Он улыбнулся стариковской улыбкой, и паутина морщин окутала его серые глаза. Лицо Чабана напоминало карандашный рисунок — сухое, с тонкими острыми чертами и выдающимся далеко вперёд носом, но отчего-то оно не казалось отталкивающим или угрожающим, как большинство подобных физиономий. Наоборот — при взгляде на него хотелось завязать разговор.
— Я представлял вас...
— Несколько иначе, — закончил за меня Чабан, понимающе кивая. — Да, лет пять назад ваши ожидания бы оправдались. Но не сейчас, увы. А вот я представлял вас себе именно так. Благо, в ваших описаниях недостатка нет.
— Полагаю, — взяла слово Ольга, — наиболее свежие описания вы получили от двух наших отбившихся товарищей.
Чабан усмехнулся и, закашлявшись, поднёс маску к лицу, подышал, после чего вернул её на колени:
— Не думаю, что мне пришло бы в голову назвать этих молодых людей вашими товарищами. Но да, мы с ними говорили о вас. Они не были уверены, что вы появитесь в городе вместе, но предполагали, что найдёте друг друга здесь. Один из них — Станислав, кажется — был не слишком доволен такой перспективой и корил второго за... Как же он выразился? Соплежуйство. Да, за соплежуйство. Как мне показалось, он желает вам смерти, обоим.

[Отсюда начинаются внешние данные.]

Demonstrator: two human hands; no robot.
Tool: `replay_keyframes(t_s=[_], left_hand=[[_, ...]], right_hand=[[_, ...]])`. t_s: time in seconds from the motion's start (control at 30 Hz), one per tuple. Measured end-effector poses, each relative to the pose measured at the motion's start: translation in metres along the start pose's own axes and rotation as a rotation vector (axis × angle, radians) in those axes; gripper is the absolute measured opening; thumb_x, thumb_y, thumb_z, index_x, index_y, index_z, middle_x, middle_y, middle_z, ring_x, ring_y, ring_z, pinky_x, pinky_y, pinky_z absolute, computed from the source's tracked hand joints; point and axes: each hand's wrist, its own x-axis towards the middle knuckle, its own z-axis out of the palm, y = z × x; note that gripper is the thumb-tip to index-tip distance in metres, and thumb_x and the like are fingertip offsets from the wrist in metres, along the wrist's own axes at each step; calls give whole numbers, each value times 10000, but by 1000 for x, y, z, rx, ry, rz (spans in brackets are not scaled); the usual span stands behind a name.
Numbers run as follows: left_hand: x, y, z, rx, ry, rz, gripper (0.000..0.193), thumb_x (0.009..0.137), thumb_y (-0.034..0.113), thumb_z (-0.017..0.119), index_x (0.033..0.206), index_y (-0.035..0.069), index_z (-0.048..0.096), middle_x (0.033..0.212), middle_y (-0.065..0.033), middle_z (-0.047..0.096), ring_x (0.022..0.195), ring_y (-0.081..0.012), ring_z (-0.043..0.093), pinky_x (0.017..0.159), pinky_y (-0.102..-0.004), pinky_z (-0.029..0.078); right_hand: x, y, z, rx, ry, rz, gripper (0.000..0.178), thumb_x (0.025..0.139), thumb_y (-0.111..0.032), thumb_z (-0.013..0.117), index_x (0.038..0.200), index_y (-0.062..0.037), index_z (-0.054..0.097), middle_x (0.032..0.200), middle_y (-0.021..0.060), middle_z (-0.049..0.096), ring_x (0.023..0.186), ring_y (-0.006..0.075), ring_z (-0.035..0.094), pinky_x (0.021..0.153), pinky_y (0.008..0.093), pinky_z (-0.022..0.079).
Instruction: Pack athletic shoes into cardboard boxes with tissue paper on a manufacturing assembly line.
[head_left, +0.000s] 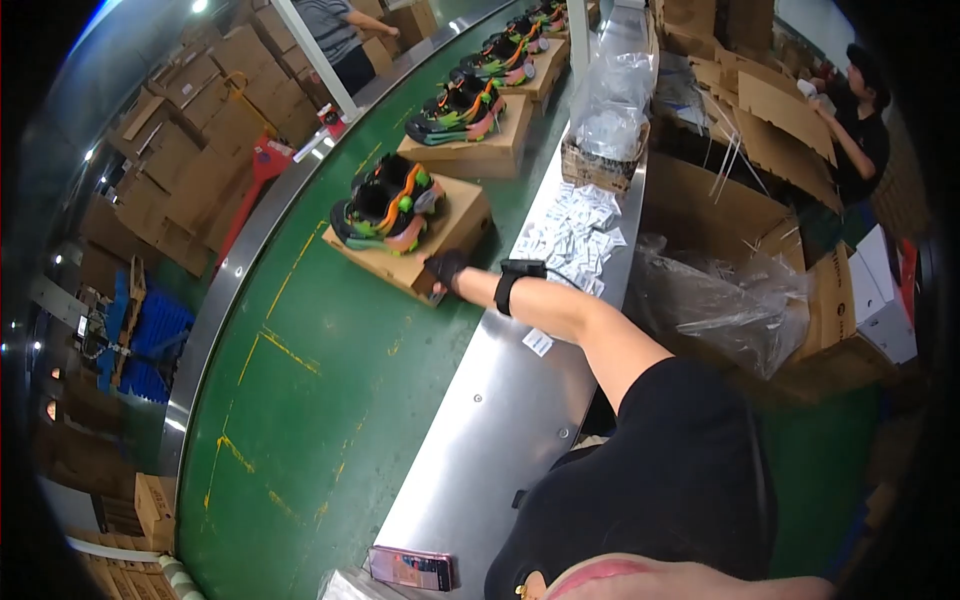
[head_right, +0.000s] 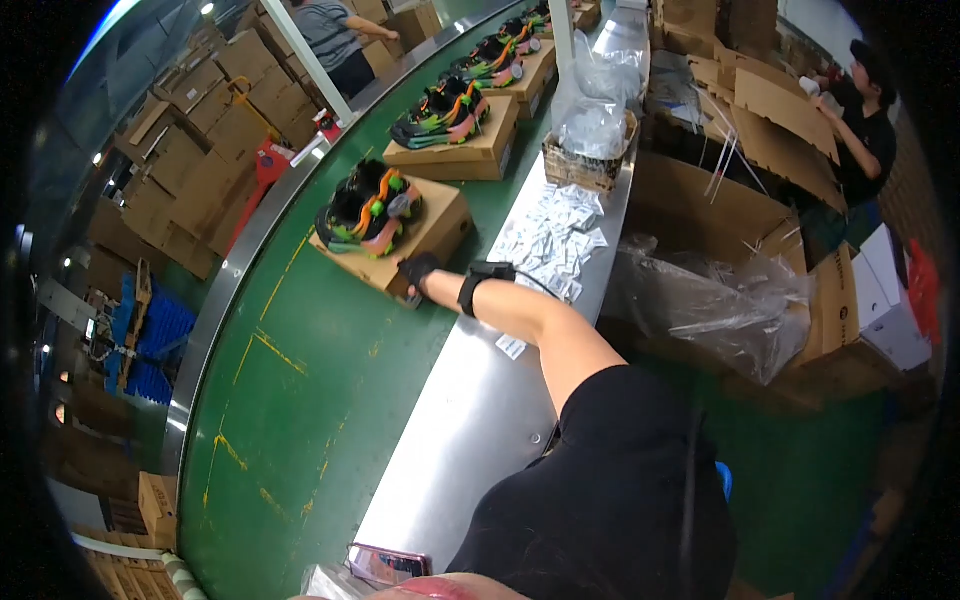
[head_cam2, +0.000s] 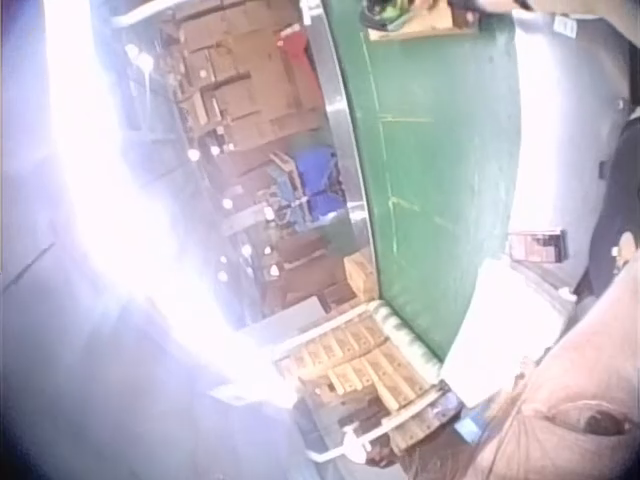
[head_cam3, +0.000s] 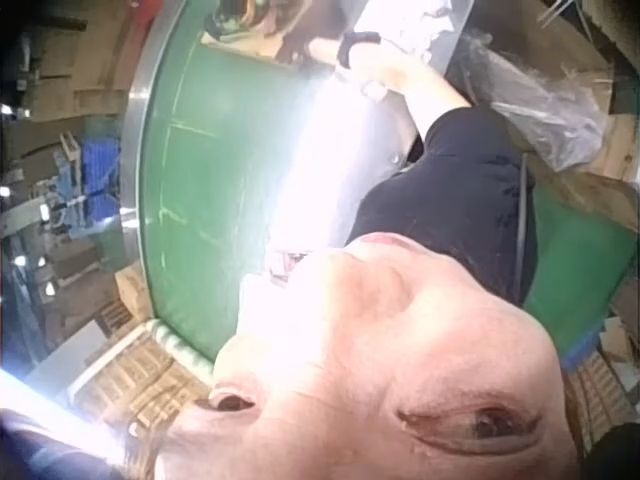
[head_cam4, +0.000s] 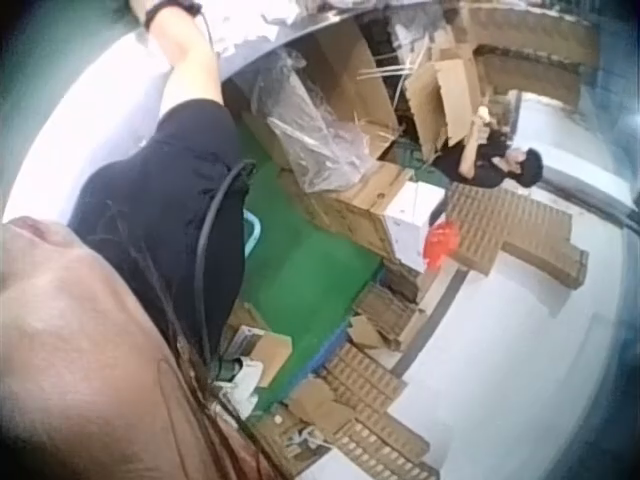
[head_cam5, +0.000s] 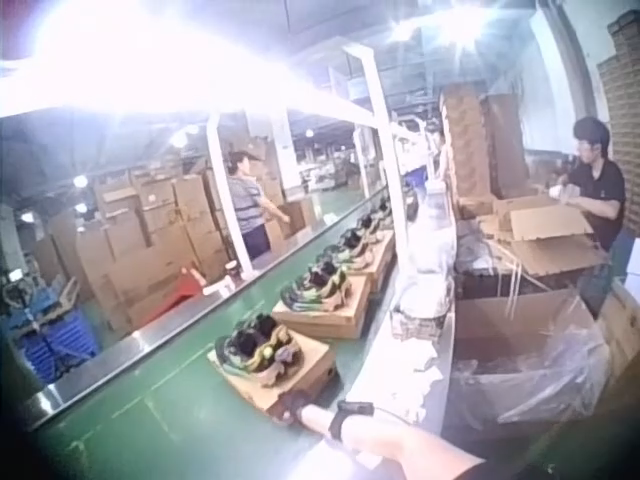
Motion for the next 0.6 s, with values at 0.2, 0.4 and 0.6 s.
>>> replay_keyframes(t_s=[0.2, 0.4, 0.6], left_hand=[[-6, 0, -23, 2, 124, -296, 448, 799, 226, 551, 1201, 75, 423, 1194, -89, 457, 1017, -208, 496, 798, -344, 423], [-36, -11, 101, 397, 62, -90, 522, 819, 213, 574, 1267, 54, 359, 1248, -121, 397, 1027, -230, 476, 788, -331, 427], [12, -32, 132, 794, -164, 288, 609, 765, 162, 652, 1282, 45, 352, 1212, -134, 432, 1014, -238, 485, 811, -320, 426]], right_hand=[[-89, 47, 69, -167, -60, 157, 524, 725, -432, 632, 796, 81, 552, 562, 133, 562, 401, 192, 545, 362, 317, 430], [-217, 70, 65, -208, -1135, -301, 242, 781, -245, 600, 775, -9, 543, 675, 81, 591, 588, 136, 591, 517, 238, 443], [-242, -29, 108, -138, -643, -1357, 327, 675, -209, 682, 934, -47, 565, 905, 120, 548, 872, 263, 545, 697, 326, 460]])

— Пустое, — отмахнулся я. — Он всем желает смерти, это нормально.
— Вот как? — снова улыбнулся Чабан, и его глаза, выглядящее удивительно молодыми на этом морщинистом лице, весело заблестели. — Вижу, вам повезло с... товарищами.
— Редко кому выпадает удача знаться с такими замечательными людьми, — согласился я.
— Давайте ближе к делу, — влезла в нашу приятную беседу Ольга со своим занудством. — Чего вы от нас хотите?
— Того, — развёл Чабан руками, — что вы лучше всего умеете.
— И кого нужно убить?
— Вы не из тех, что ходят вокруг да около, верно?
— Я бы поддержала светский разговор, но время поджимает.
— Понимаю. Однако, здесь понадобится небольшое предисловие, потому как дело весьма деликатное.
— Деликатность — наше второе имя, — заверил я.